Pour lui, ces termes doivent « être très solides » pour voir le jour et inclure l’engagement de Téhéran d’abandonner ses ambitions nucléaires.

Les États-Unis et Israël assurent avoir fortement affaibli la République islamique depuis qu’ils ont lancé, le 28 février, leur opération visant à détruire les programmes balistique et nucléaire iraniens, voire faire tomber le pouvoir.

L’Iran farouchement opposé

L’Iran a jusqu’ici rejeté toute discussion pour instaurer un cessez-le-feu dans ce conflit qui embrase la région et fait flamber les prix du pétrole.

Vendredi, des dirigeants ont défilé en plein cœur de Téhéran pour une marche propalestinienne, défiant leurs ennemis.

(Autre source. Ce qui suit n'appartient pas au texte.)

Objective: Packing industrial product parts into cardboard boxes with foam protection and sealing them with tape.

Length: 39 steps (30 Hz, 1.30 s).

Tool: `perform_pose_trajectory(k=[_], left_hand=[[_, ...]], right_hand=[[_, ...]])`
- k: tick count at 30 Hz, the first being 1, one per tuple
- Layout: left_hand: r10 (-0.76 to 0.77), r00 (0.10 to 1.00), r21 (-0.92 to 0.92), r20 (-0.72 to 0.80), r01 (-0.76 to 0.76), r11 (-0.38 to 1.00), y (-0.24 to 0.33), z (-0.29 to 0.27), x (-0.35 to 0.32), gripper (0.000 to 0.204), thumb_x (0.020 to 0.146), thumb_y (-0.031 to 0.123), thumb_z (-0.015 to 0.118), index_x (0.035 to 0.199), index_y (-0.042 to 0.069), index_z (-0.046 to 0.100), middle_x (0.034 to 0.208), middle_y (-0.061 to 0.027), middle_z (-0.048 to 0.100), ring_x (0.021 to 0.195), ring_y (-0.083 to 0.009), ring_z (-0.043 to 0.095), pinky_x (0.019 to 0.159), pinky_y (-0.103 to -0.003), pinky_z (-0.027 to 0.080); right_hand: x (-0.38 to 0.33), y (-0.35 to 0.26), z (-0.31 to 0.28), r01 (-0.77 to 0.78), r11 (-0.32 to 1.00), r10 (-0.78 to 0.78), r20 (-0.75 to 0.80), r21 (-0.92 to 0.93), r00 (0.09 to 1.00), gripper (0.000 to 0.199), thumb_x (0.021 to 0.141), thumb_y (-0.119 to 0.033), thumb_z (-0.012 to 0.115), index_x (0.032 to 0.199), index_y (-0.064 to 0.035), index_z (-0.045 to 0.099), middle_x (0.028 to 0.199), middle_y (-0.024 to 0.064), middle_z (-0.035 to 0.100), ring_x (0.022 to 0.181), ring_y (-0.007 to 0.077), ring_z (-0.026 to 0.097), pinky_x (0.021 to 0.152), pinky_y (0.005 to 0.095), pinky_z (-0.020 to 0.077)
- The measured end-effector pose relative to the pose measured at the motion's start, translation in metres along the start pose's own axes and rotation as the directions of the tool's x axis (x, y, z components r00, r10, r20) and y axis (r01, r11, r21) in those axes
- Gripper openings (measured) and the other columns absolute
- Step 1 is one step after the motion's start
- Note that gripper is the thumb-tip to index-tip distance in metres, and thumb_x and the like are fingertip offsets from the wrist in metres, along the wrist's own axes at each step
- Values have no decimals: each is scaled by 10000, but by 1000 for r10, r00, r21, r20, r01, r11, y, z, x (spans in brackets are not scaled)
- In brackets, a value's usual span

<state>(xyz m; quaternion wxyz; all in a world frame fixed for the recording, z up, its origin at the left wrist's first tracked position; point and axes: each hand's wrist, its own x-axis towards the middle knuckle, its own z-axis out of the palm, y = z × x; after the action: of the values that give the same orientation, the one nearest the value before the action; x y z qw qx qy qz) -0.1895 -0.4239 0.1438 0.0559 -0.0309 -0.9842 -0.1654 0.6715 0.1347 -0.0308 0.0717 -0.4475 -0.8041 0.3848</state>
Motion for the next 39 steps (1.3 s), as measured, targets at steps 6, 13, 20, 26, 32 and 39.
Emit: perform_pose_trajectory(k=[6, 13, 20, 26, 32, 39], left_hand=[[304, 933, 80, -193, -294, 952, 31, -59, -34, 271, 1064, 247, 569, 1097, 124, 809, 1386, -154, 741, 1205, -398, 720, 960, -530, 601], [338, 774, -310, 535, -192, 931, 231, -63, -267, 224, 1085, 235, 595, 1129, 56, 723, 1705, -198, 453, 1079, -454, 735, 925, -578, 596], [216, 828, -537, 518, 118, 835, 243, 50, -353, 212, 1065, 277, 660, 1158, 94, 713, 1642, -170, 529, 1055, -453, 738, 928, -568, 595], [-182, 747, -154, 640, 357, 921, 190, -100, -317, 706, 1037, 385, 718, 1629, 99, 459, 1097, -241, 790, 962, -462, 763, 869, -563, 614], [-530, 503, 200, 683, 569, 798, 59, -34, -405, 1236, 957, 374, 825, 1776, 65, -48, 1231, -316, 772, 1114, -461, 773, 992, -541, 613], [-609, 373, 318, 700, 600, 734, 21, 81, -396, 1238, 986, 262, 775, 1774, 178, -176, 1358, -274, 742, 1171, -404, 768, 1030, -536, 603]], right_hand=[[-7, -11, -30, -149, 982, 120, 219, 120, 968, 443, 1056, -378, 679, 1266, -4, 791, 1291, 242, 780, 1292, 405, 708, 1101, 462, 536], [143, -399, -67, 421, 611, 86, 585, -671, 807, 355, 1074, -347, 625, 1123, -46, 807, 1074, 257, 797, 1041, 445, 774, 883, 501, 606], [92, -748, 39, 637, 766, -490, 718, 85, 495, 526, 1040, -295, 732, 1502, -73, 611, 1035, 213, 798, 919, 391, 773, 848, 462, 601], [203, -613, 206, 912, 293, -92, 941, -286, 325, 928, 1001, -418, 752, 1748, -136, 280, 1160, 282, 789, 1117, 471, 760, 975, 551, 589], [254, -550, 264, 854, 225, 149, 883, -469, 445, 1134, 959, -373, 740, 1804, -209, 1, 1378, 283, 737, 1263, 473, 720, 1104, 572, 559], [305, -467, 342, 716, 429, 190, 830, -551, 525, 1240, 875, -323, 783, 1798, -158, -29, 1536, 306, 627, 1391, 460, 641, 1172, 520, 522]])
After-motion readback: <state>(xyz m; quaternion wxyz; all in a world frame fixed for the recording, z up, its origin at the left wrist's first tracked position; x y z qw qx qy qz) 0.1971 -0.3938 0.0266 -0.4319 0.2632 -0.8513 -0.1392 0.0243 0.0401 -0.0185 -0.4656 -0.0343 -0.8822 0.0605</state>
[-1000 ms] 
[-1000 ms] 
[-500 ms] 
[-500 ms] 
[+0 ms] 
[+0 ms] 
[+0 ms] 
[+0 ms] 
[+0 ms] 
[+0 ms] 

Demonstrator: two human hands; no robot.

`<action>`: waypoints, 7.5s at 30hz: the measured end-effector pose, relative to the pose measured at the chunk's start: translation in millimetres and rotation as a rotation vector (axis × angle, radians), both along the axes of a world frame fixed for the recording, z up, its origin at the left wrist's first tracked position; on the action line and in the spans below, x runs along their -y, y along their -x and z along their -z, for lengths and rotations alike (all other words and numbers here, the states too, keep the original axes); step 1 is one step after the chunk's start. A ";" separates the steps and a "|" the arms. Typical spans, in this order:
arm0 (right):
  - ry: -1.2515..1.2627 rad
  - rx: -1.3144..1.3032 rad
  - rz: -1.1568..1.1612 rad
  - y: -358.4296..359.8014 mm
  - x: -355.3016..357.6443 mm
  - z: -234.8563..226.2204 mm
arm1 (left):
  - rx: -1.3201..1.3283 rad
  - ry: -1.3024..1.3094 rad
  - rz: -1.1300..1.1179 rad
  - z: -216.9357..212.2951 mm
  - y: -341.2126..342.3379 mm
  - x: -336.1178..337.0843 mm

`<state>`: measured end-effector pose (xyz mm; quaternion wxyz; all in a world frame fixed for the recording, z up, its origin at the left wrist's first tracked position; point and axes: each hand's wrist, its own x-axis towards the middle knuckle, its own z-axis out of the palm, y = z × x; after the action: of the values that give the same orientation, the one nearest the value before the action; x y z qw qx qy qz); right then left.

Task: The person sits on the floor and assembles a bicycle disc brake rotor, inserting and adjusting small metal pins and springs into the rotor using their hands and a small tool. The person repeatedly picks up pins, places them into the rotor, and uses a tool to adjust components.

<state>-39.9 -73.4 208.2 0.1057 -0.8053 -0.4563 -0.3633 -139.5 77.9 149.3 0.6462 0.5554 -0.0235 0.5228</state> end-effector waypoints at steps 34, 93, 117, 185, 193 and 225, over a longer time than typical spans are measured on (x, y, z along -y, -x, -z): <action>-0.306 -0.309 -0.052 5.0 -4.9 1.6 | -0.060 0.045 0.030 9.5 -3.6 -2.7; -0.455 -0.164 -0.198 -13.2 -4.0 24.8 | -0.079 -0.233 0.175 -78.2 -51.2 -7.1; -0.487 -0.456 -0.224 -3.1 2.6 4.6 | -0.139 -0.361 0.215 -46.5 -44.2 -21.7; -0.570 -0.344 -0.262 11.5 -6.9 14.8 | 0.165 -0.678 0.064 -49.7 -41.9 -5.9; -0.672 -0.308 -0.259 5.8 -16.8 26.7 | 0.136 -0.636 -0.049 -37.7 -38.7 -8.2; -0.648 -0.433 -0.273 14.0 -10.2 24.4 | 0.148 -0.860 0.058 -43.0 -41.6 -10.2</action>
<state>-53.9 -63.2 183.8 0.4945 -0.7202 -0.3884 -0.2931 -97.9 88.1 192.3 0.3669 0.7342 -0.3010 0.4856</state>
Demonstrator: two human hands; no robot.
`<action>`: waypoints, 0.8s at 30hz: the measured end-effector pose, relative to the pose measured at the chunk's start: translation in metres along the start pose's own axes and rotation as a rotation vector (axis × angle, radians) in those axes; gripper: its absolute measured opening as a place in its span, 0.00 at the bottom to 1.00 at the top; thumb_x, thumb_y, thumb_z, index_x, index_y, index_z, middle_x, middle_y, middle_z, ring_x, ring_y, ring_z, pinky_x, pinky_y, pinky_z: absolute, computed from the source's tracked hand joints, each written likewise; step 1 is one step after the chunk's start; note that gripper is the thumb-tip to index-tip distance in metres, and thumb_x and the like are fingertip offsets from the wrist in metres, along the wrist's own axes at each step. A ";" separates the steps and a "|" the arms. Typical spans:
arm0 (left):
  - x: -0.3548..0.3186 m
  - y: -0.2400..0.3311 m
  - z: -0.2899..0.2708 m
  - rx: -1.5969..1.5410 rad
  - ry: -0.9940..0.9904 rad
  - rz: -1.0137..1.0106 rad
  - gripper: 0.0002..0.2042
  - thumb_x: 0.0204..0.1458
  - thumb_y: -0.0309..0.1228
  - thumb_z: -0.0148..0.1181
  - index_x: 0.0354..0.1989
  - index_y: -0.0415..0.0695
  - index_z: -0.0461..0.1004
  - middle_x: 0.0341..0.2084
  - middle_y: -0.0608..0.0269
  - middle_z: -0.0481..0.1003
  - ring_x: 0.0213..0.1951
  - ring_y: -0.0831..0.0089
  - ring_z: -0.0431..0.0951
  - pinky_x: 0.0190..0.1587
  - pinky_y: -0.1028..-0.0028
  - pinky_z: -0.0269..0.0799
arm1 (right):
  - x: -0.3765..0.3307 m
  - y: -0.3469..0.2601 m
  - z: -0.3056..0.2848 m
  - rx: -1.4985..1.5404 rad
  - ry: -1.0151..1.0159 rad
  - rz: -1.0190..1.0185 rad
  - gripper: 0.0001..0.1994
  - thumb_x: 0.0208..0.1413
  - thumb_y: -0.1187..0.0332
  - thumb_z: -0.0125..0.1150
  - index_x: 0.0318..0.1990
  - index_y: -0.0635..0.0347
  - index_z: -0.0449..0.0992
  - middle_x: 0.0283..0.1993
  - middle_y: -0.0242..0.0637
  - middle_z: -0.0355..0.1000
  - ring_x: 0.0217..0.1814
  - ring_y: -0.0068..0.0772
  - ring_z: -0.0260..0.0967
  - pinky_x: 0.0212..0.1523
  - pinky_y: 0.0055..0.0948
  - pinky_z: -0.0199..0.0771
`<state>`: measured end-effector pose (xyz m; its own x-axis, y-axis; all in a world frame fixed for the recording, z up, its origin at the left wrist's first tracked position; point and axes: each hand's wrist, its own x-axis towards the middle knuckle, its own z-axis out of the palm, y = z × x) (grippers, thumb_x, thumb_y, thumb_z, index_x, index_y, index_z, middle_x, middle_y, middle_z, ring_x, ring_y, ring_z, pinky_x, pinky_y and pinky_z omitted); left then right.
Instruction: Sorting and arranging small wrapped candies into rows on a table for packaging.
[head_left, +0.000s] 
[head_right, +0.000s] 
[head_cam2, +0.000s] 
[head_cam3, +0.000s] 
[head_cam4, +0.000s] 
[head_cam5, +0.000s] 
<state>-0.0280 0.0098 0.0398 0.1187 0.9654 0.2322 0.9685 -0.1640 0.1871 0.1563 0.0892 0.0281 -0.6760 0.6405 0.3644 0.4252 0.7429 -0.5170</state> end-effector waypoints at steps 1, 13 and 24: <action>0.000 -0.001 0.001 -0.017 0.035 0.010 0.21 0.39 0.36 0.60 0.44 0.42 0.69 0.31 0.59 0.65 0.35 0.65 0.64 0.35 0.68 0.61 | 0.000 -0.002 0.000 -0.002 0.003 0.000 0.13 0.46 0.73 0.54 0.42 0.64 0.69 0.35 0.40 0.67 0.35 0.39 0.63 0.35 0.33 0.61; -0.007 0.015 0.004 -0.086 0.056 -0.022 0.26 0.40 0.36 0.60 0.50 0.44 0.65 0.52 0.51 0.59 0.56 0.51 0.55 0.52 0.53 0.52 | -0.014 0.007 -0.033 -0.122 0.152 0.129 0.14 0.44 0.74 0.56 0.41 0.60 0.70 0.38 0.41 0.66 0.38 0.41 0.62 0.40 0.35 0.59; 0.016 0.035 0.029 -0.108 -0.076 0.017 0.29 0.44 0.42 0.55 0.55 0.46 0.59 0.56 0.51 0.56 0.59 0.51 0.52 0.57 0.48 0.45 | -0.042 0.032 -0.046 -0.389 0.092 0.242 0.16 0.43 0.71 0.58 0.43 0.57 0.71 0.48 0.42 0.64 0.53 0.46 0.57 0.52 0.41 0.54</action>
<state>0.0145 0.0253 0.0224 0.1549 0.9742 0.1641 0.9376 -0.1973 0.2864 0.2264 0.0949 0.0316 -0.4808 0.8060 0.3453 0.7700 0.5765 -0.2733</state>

Mojtaba Khamenei, le nouveau guide suprême ayant succédé à son père tué au premier jour de la guerre, a lui-même été blessé dans les frappes et n’est toujours pas apparu publiquement.

S’il est vivant, ce que Donald Trump a dit « ne pas savoir », il devrait « se rendre », a estimé le président américain. Le chef de la diplomatie iranienne, Abbas Araghchi, a de son côté assuré qu’il n’y avait « pas de problème avec le nouveau guide suprême ».